Il calciomercato dietro la rinascita: Igli Tare non ha sbagliato un colpo

 

Il calciomercato Lazio ha un nome e un cognome. Gran parte dei meriti della campagna acquisti biancoceleste sono ovviamente del direttore sportivo Igli Tare. L'ex Brescia - appoggiato in tutto e per tutto da Claudio Lotito - nella sessione estiva non ha sbagliato davvero un colpo. La squadra, infatti, è stata rafforzata in ogni reparto. In difesa sono arrivati Stefan de Vrij, eletto miglior centrale dell'ultimo mondiale, e Dusan Basta, entrambi diventati titolari inamovibili. Prima del grave infortunio anche Santiago Gentiletti, così come Edson Braafheid, aveva dato il suo apporto alla squadra. Apporto che sta certamente dando anche Marco Parolo. Il centrocampista, arrivato dal Parma, sta confermando la fantastica stagione vissuta in gialloblu ed è anch'esso un intoccabile per Stefano Pioli. Era diventato un inamovibile anche Filip Djordjevic. Il bomber serbo - prima dell'infortunio - era riuscito a scalzare Klose tra i titolari. A gennaio, poi, è arrivato Mauricio. Il brasiliano classe 1988, dopo qualche errore di troppo, sembra aver trovato il giusto feeling con de Vrij.

 

Felipe Anderson: un acquisto esploso con un anno di ritardo. L'uomo in più della Lazio

 

Ci è voluto più di un anno per vederlo all'opera. Un'attesa, mai come in questo caso, più che ripagata. Il fuoriclasse brasiliano, acquistato nell’estate 2013 dal Santos, dopo mesi trascorsi in panchina è letteralmente esploso in inverno, diventando la news Lazio più positiva dell’intera stagione. L'esterno classe 1993 - vero pupillo di Claudio Lotito, che non ha mai pensato per un solo momento di cederlo - dal gol contro il Parma, alla 14esima giornata di campionato, non si è praticamente più fermato. E' sicuramente Felipe Anderson l'uomo in più di questa Lazio. Il brasiliano, come nessuno mai, è in grado di creare superiorità numerica, saltando con estrema facilità gli avversari. Uomo gol al servizio della squadra, che Lotito non dovrà lasciarsi scappare per nulla al mondo. 

 

Sogno Champions League: un cambio di passo targato Pioli

 

Non era cominciata nei migliori dei modi la stagione della Lazio.
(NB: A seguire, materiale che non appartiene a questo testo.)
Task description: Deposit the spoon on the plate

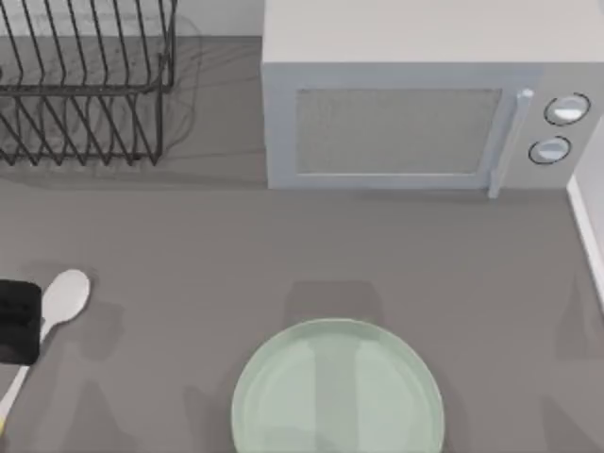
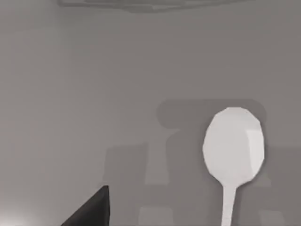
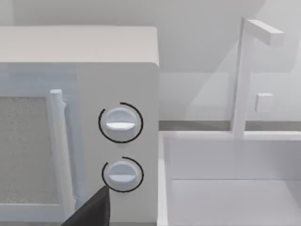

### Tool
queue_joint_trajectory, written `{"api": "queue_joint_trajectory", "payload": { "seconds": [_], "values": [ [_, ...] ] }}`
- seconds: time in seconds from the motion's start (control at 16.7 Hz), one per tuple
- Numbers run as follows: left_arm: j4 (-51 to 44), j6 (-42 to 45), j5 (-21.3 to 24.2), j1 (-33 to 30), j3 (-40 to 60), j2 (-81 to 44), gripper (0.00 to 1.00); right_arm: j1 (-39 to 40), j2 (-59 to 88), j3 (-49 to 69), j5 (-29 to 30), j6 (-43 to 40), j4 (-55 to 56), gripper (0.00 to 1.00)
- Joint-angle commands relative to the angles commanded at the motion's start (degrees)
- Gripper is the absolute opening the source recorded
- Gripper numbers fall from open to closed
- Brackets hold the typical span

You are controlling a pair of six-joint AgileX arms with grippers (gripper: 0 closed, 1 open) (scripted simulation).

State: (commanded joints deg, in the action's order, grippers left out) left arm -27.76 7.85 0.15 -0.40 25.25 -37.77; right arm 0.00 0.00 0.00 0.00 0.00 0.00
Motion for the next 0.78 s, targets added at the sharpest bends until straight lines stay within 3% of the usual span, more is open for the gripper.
{"api": "queue_joint_trajectory", "payload": {
  "seconds": [0.42,0.78],
  "values": [
    [-23.1,6.3,0.0,0.0,20.3,-34.6,1.00,0.0,0.0,0.0,0.0,0.0,0.0,1.00],
    [-32.1,8.7,-0.2,0.2,29.2,-46.8,1.00,0.0,0.0,0.0,0.0,0.0,0.0,1.00]
  ]
}}
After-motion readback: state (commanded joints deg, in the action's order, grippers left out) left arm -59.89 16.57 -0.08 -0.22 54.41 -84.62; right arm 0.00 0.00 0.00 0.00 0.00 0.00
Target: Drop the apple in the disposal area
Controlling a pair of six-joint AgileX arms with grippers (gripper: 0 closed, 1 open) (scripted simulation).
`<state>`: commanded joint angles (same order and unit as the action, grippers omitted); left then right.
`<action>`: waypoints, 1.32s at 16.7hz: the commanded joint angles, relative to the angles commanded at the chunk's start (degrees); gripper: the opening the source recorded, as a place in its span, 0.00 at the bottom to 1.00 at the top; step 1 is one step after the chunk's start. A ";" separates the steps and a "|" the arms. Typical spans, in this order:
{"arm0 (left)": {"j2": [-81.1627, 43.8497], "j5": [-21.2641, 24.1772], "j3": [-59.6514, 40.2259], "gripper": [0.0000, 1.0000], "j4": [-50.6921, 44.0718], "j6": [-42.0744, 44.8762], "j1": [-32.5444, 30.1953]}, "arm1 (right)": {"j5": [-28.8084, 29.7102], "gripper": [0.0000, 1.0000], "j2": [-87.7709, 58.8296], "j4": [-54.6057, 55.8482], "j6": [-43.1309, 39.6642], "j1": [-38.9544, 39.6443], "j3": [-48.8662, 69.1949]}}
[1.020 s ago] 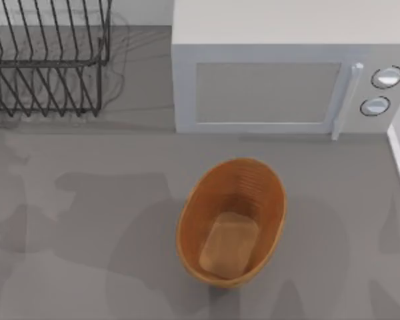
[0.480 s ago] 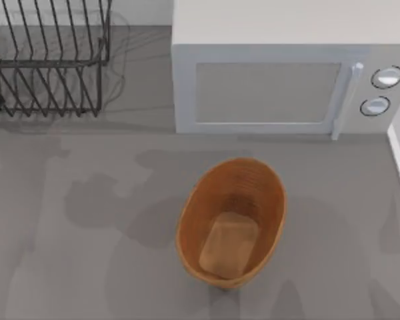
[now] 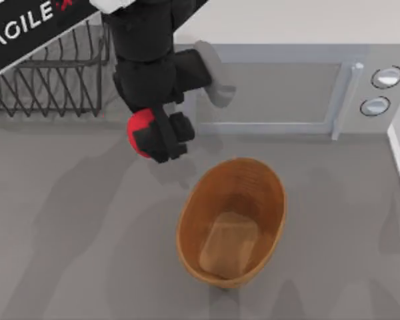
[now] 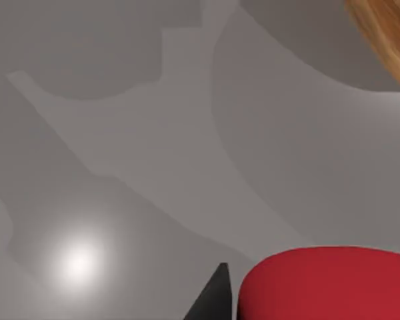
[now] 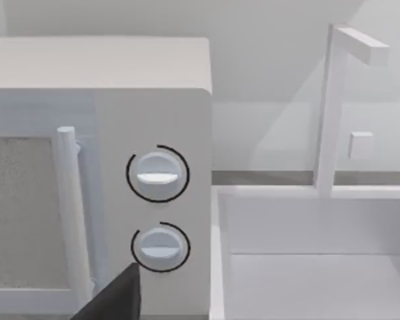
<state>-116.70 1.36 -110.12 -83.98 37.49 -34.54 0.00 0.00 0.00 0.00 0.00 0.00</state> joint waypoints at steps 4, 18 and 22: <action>-3.07 -0.05 -5.54 0.00 -1.43 2.94 -12.89 | 0.00 1.00 0.00 0.00 0.00 0.00 0.00; -3.08 -0.15 4.74 0.00 9.44 3.91 -15.84 | 0.00 1.00 0.00 0.00 0.00 0.00 0.00; -3.05 -0.18 9.92 0.00 14.59 4.07 -15.88 | 0.00 1.00 0.00 0.00 0.00 0.00 0.00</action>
<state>-119.75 1.18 -100.20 -69.39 41.55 -50.42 0.00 0.00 0.00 0.00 0.00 0.00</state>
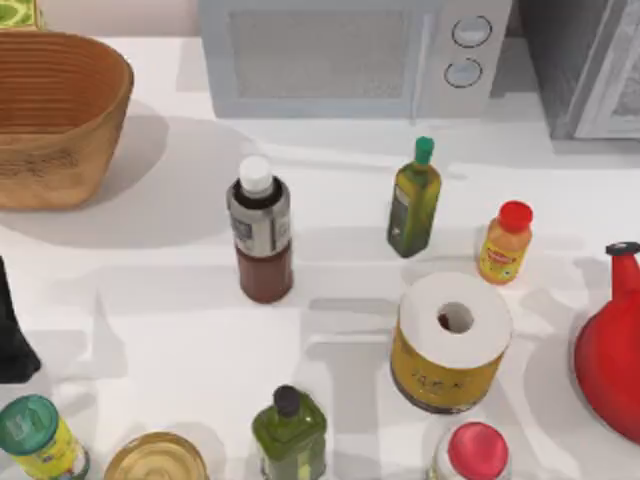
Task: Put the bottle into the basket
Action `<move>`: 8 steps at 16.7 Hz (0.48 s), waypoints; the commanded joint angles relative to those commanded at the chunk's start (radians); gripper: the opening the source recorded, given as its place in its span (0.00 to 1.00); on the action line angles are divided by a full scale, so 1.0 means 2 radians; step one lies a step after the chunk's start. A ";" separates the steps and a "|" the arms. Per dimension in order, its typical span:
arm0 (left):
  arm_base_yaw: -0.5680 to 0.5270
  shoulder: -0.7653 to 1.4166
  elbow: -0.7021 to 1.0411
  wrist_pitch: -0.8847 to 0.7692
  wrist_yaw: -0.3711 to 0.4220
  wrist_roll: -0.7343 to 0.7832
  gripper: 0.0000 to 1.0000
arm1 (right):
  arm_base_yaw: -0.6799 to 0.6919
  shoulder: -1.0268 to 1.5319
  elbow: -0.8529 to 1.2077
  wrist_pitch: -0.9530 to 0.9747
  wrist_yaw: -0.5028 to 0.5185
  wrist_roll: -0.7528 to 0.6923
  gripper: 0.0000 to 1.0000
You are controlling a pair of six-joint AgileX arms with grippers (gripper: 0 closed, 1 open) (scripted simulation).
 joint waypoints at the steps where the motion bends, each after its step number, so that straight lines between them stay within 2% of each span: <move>1: 0.000 0.000 0.000 0.000 0.000 0.000 1.00 | 0.000 0.000 0.000 0.000 0.000 0.000 1.00; 4: 0.000 0.015 0.012 0.015 0.014 0.006 1.00 | 0.000 0.000 0.000 0.000 0.000 0.000 1.00; 8: 0.002 0.108 0.066 0.109 0.073 0.033 1.00 | 0.000 0.000 0.000 0.000 0.000 0.000 1.00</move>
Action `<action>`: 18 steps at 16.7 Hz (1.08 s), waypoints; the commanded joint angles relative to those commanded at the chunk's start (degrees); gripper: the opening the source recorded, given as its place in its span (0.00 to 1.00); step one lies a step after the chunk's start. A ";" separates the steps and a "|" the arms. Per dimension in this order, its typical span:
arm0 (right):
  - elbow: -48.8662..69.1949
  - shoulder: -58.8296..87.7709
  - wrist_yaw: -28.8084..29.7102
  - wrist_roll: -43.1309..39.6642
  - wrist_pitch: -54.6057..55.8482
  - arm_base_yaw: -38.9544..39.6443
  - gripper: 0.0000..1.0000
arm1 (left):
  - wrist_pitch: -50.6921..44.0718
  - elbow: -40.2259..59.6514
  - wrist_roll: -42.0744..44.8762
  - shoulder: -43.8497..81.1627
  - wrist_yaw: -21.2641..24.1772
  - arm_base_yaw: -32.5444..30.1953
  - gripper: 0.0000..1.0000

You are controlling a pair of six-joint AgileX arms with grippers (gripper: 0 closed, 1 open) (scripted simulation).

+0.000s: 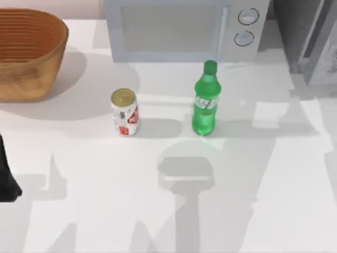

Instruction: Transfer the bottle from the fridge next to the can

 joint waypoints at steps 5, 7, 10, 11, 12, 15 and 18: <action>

I biancocelesti nelle prime quattro giornate di campionato erano stati sconfitti per ben tre volte da Milan, Genoa e Udinese. A finire subito nel mirino della critica non poteva che essere il presidente Claudio Lotito, colpevole di avere affidato la panchina a Stefano Pioli. Un tecnico considerato con poco appeal dalla piazza. L'ex Bologna e Palermo, però, dopo un inizio traballante è riuscito a far ricredere tutti, dando vita ad una rimonta davvero sensazionale. La Lazio, oggi, oltre ad aver conquistato la finale di Coppa Italia, è reduce da sette vittorie consecutive in campionato. I biancocelesti sono così saliti fino al terzo posto, mettendosi alle spalle il Napoli, e sognano adesso di prendersi il secondo che vale l'accesso diretto alla prossima Champions, distante solo una lunghezza, occupato attualmente dalla Roma. I meriti - come già detto - sono in gran parte del tecnico Stefano Pioli, che è riuscito a far coesistere diversi calciatori di qualità. La parola d'ordine in casa Lazio è, infatti, proprio questa. In pochi ora possono permettersi di avere in campo calciatori della classe sopraffina di Biglia, Mauri, Felipe Anderson e Candreva. L'ex Bologna, poi, è stato bravo a rilanciare Klose nel momento di maggiore bisogno (dopo l'infortunio di Djordjevic) e a dare continuità ad un giovane italiano, come Cataldi. Meriti di non poco conto per un tecnico per molto tempo sottovalutato.